A couple of weeks ago, and following a perfunctory spot of the requisite bickering, Parliament voted unanimously to declare a climate emergency.
Now I tend to raise an eyebrow every time our MPs find nothing at all to disagree about and vote quickly and unanimously. My antennae tell me that if even Edwin Vassallo is on board, something must be the matter.
The climate emergency vote is a case in point. The reason why Parliament was so loving and united is that the declaration is facile and hollow. I’d also call it inconsequential, except I think it actually does the cause a great disservice. So yes, there is a cause, and I am not about to deny that climate change is a serious issue.
In one of his essays, Bertrand Russell tells the story of a country parson who was in the habit of terrorising his flock with assurances of an imminent Second Coming and end of days. Things were getting fairly out of hand, and some parishioners took to spending their days in hushed prayer, away from work. That was until someone spotted the parson planting a tree in his garden.
From that moment on, his sermons were met with yawns and giggles.
The parson has spoken, so it’s worth looking at some examples of the kind of extreme emergency measures put into place in the days following the declaration.
Two weeks ago, the Malta Business Aviation Association held its first ever Malta Aviation Conference and Expo.
The Prime Minister and Minister Ian Borg assured the delegates that the government was busy creating the right conditions to make Malta an aviation hub. Among other things, this would involve ever-growing air traffic and landings.
Much the same was said by Minister Konrad Mizzi at another conference a couple of days earlier. Air Malta was on track to secure a new seasonal record. The number of flights had gone up by seven per cent in a year, and the airline was working to make possible ever-growing numbers of inbound and outbound tourists.
Last Sunday, Michelle Muscat’s Marigold Foundation held an event as part of what it calls ‘Movember’, a public awareness campaign for the prevention of prostate and testicular cancer. It involved a sort of rally in which up to 200 4x4 cars and trucks snaked their way on and off road from Birżebbuġa to Ħondoq in Gozo.
Hollow declarations of a climate emergency are the surest way to disaster. They effectively condition people to switch off
The logic was flawless: an event that has to do with plums must involve 4x4 kings-of-the-road, as opposed to bicycles and such. (Fairly sissy, those)

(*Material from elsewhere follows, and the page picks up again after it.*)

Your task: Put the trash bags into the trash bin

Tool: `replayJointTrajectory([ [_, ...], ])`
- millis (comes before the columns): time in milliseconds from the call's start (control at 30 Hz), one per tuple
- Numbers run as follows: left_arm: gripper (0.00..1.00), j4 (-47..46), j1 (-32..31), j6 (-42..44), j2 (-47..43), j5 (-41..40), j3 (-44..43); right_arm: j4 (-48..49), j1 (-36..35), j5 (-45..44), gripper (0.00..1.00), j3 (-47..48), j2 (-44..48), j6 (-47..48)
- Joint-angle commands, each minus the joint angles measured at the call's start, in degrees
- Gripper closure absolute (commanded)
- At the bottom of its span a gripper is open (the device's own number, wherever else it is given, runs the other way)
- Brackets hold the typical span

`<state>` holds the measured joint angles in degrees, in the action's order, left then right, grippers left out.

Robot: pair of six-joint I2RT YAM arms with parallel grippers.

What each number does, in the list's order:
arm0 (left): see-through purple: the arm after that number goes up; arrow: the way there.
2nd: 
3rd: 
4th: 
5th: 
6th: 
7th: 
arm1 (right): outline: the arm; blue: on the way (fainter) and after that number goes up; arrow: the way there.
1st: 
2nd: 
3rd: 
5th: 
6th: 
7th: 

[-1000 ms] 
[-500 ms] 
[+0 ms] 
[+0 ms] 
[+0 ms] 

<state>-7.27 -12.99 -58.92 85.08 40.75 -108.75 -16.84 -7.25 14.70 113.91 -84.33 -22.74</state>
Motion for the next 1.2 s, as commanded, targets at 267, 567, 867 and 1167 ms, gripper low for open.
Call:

The point, however, is that Mrs Prime Minister mobilised a fleet of some of the most polluting vehicles that exist, plus a couple of carbon-happy ferry crossings, barely a week into the climate emergency.
Two weeks are an eternity in L-Aqwa Żmien, and I could go on giving examples of things done since the declaration that would turn Greta Thunberg’s hair white.
To declare an emergency is not simply to say that there is a problem. Rather, it is to emphasise urgency and to establish a moment, a turning point of some sort.
If I said that people sometimes fell ill and died, no one would think that was a medical emergency. Many might, if I said someone was about to die and rushed to phone an ambulance.
To declare a climate emergency and then proceed to do nothing drastic and urgent about it, is to peddle vacant rhetoric. The easiest way to appease the climate protestors is to give in to their one demand that does not require anything in particular, and certainly not in the present. Minister Jose Herrera assures us that, “by mid 2020, the government will declare a date when internal combustion engines will be banned”. Thus proving my point.
That’s the nice bit. Things get more serious when we think back to the country parson, and to the yawns and giggles that plagued him until his very own end of days.
As is, and for reasons that have been rehearsed to exhaustion, climate change is easy to shrug off. Bleaching corals off Australia and desertification in the Sahel are distant troubles when your most pressing challenge is how to beat the traffic to get your children to school on time.
No one particularly minds a longer Indian summer, and air conditioning is a push of a button away. And so on.
Which is why it is often said that the most difficult part of action on climate change is to get people to take it seriously.
It’s also an essential part, because no government will or can impose, say, taxes on air travel unless there is a strong popular and political consensus.
Hollow declarations of a climate emergency are the surest way to disaster. They effectively condition people to switch off (not in that sense, unfortunately). If I said my house was on fire and sat around eating a pie, people would understandably figure I was imagining things. If they called emergency at all, it would not be for a fire engine, but rather an ambulance.
‘There he goes again’, will the flock have said of their parson. It’s exactly what people say when their government declares a climate emergency one day, and an aviation hub and 4x4 rally the next. That, and the Business Aviation Association has promised to plant a tree for every single private jet that lands in Malta.